Thursday, 16 February 2012

Chances come and chances go

You ever look back at the past and notice how many chances you had? Chances to tell someone how you feel, chances to mend a friendship, chances to do what you wanted to do. There were so many weren't there? It sucks when you realise what you had lost. Or what you could of gained.

I always wonder, will there be more chances? Will i be able to have a chance to do what i wanted to in the past? Will there be another chance in the future for me? So many thoughts. So many things i wish i had done earlier. Like, why didn't i say yes? Or why didn't i try my hardest? Why didn't i feel that way before, why must i feel that way now? I can't stop thinking about why. Why, why, why. Why didn't i. Why didn't i take that chance? Why didn't i take that leap of faith? Why must i feel so much regret now? It's annoying. And almost shattering.

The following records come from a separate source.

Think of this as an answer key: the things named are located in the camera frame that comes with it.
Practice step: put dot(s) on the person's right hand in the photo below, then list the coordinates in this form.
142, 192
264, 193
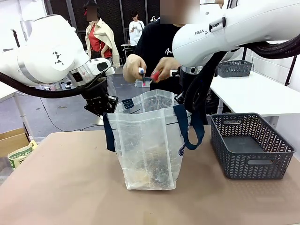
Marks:
133, 68

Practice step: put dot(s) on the dark grey plastic basket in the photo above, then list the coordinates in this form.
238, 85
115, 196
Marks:
248, 161
234, 69

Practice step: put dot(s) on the white translucent shopping bag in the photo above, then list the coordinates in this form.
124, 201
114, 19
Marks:
145, 152

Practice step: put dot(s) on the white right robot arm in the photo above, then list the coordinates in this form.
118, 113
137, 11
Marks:
234, 25

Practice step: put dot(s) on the clear plastic storage box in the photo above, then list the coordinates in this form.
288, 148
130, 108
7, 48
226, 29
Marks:
138, 83

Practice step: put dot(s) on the person in black t-shirt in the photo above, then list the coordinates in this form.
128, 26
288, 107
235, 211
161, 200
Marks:
154, 39

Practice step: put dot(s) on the small red tool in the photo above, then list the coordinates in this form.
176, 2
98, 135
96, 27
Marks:
155, 75

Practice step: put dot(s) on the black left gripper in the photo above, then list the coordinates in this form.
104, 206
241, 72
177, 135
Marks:
97, 102

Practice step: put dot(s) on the white pen with pink tip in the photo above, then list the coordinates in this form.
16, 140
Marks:
141, 70

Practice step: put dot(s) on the large white table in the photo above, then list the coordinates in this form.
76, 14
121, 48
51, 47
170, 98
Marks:
253, 93

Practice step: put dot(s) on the person's left hand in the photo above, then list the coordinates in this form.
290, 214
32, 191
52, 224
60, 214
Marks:
167, 66

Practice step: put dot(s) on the mannequin with beige jacket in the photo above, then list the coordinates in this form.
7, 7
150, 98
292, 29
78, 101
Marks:
103, 35

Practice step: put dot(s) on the green and white carton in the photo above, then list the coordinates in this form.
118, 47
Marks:
21, 154

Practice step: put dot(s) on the grey background desk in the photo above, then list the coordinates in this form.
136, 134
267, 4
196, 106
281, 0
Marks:
126, 45

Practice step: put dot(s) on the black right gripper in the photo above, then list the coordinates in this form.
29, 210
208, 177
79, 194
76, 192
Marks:
185, 84

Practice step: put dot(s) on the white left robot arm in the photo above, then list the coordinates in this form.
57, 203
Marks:
47, 54

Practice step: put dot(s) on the small white side table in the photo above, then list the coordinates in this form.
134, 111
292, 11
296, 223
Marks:
5, 96

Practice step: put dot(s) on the figure in white top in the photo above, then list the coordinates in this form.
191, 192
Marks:
136, 30

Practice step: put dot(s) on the brown cardboard box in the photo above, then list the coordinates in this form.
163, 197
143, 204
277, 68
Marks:
11, 141

I just wish i went for it. I wish i didn't doubt and wonder about the future. Ironic now isn't it? I was so scared what would've happened when now i am wishing it had happened. To think i say 'live life with no regrets', when i'm regretting so much right now.

Atleast i have experience for the future. No matter how nervous or scared i am or how much i am doubting and pondering about the future, i am going to take that leap of faith. No more will i linger in the past and regret. The next chance i see, i will take it.